Does ZF $\vdash$ Con(ZF) $\rightarrow$ Con(ZF+$\lnot$AC)?

Question

Certainly ZFC $\vdash$ Con(ZF) $\rightarrow$ Con(ZF+$\lnot$AC), but the usual forcing argument to construct a model of ZF+$\lnot$AC seems to require choice to find a generic filter.

Answer 1

Even setting aside the question of filters. In ZF you are constructing a forcing language, with truth values in a Boolian algebra, and all the axiom of ZF+$\neg$AC have non zero truth valuations. This suffices for consistence.

Answer 2

This has a simple, almost cop-out, solution: absoluteness.

Note that the statement is in fact a first-order statement in the language of arithmetic. And such statement is provable from $\sf ZF$ if and only if it is provable from $\sf ZFC$.

Since you know the latter, you actually know the former.

Although in reality, you can just verify the following in $\sf ZF$:

1. The completeness theorem holds for countable languages without choice. So if $\sf ZFC$ is consistent, it has a model.

2. Forcing and symmetric extensions work without using the axiom of choice.

So if $\sf ZFC$ is consistent, it has a countable model, where forcing works as usual, symmetric extensions work as usual, and therefore if there is a model of $\sf ZF$ there is one where the axiom of choice fails.

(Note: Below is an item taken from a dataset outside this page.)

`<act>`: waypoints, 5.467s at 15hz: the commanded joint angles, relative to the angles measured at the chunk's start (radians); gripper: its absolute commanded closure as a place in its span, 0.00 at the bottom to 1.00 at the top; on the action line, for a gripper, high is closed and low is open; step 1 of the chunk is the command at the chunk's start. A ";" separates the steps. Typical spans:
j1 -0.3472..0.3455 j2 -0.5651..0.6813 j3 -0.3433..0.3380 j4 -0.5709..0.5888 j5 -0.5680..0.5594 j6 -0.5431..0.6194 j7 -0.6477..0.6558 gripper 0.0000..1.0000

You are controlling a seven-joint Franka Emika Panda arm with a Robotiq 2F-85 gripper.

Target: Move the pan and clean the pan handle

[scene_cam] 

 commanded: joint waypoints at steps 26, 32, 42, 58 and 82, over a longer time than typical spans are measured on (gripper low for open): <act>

It should also be added that the axiom of choice is not really needed in order to find a generic filter over a countable transitive model. The reason is that the model is in fact countable, so the elements from the forcing poset inside the model make a countable set externally. Using this fact, as well the fact that there are only countably many dense set in the model we can define a generic filter recursively without appealing to the axiom of choice.